This is a quick post reviewing three books that I read while on the beach. Lots of reading … that’s part of my down time. And not a professional book in the bunch.
First, A Conspiracy of Faith is the third book in the Department Q mystery series by writer Jussi Adler-Olsen and his Danish main detective, Carl Mørck, is back better than ever with his grumpy personality and keen insights into solving crimes. This book is more sprawling than the other two, but that is not a bad thing. Adler-Olsen weaves a rich tapestry of stories and characters, and while you know who is the antagonist, the thrill is in watching Carl Mørck solve what is going on. In this book, the mystery involves a serial killer who targets strict religious sects and Mørck is racing against time to save two children who have been kidnapped.
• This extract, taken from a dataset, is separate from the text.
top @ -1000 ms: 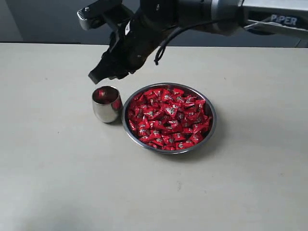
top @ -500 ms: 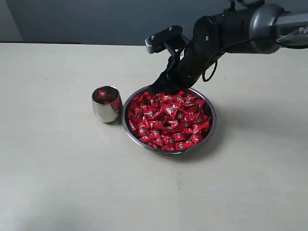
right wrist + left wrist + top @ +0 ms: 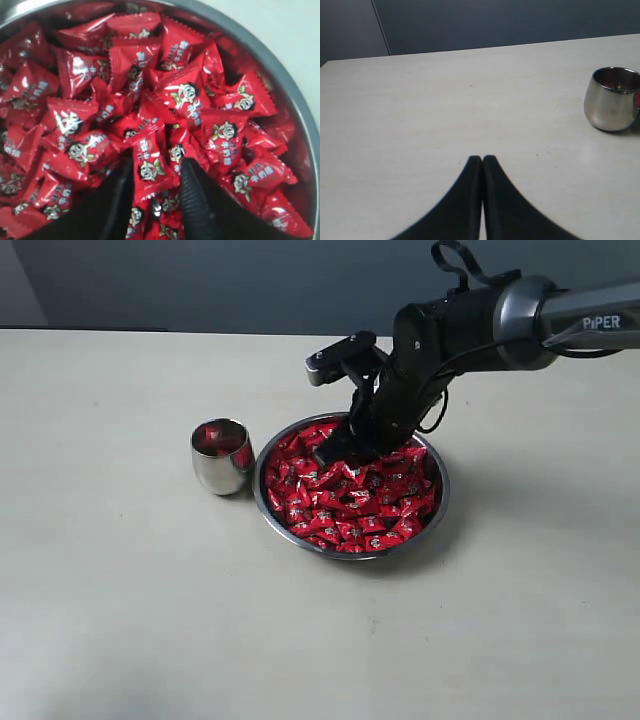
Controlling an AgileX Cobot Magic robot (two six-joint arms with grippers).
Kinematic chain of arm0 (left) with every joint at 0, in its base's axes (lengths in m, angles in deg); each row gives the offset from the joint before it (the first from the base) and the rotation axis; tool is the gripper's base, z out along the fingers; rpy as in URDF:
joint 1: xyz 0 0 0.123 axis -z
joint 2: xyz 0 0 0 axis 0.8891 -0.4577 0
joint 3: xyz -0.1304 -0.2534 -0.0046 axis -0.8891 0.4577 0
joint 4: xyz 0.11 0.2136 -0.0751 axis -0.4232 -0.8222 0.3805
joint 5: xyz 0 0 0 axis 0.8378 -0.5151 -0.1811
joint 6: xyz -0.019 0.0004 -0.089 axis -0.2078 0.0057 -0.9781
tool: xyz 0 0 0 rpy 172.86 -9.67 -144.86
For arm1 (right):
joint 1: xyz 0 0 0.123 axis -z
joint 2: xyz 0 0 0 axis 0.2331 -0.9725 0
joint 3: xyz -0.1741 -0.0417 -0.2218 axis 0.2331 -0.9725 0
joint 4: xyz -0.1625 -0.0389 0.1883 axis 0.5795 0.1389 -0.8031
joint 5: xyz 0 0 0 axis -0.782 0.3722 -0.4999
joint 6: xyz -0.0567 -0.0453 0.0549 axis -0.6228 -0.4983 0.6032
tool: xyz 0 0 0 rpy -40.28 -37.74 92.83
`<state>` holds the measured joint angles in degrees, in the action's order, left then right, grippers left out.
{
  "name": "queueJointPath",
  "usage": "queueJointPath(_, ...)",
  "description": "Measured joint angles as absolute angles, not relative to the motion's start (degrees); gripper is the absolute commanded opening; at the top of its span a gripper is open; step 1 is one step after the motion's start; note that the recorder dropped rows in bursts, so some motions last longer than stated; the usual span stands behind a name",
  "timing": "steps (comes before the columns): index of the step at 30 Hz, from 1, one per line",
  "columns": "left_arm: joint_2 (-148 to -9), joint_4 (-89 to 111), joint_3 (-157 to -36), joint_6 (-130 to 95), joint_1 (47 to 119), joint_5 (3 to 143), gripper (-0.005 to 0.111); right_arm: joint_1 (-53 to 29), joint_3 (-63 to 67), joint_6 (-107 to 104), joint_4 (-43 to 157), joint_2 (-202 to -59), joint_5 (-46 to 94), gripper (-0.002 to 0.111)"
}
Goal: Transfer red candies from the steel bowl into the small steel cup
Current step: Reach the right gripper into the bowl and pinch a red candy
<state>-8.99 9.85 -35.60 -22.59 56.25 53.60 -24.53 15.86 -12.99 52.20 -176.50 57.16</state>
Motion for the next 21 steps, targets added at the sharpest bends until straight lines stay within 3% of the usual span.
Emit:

This was a perfect summer read for me.
Second, Love is a Mix Tape by Rob Sheffield is one of those unexpected surprises. While I read Sheffield regularly in Rolling Stone magazine for his witty pop culture views, this is the first book of his that I have read. It’s lovely, really, telling the story of how he fell in love with his first wife, married her and then was suddenly adrift when she died of a brain clot in 1997. Lovely, as in sad but powerful, particularly as Sheffield weaves in their collective love of music and pop culture. And for anyone who ever made or received a mix tape in the 1990s (my hand is raised), Sheffield’s insights into why those collections mattered and what they said about us had me reconsidering music in new ways. Each chapter starts with song titles of a mix tape that Sheffield dissects in the glow of his wife, and then, the music is what finally helps him grapple with the loss and begin to take steps forward into life. I really loved this book, and now am on the hunt to get his latest.
Third, The Second Mouse by Archer Mayer is another mystery. Here is a book that I did not bring with me, but ran out of reading material (panic!) and scoured the bookshelf of the summer house we were renting to see if anything might pique my interest. I have read about Mayer before because he sets many of his stories in southern Vermont, not far from where I live. I gave this novel a try and liked it. Mayer’s main character, Joe Gunther, is another detective with gut instincts and here, while piecing together the death of a young woman, he uncovers a larger crime. Standard crime fiction, in many ways, but Gunther is a likeable lead character and Mayer does use setting to his advantage here. I was glad that it was the shelf, and returned it when I was done for someone else to enjoy.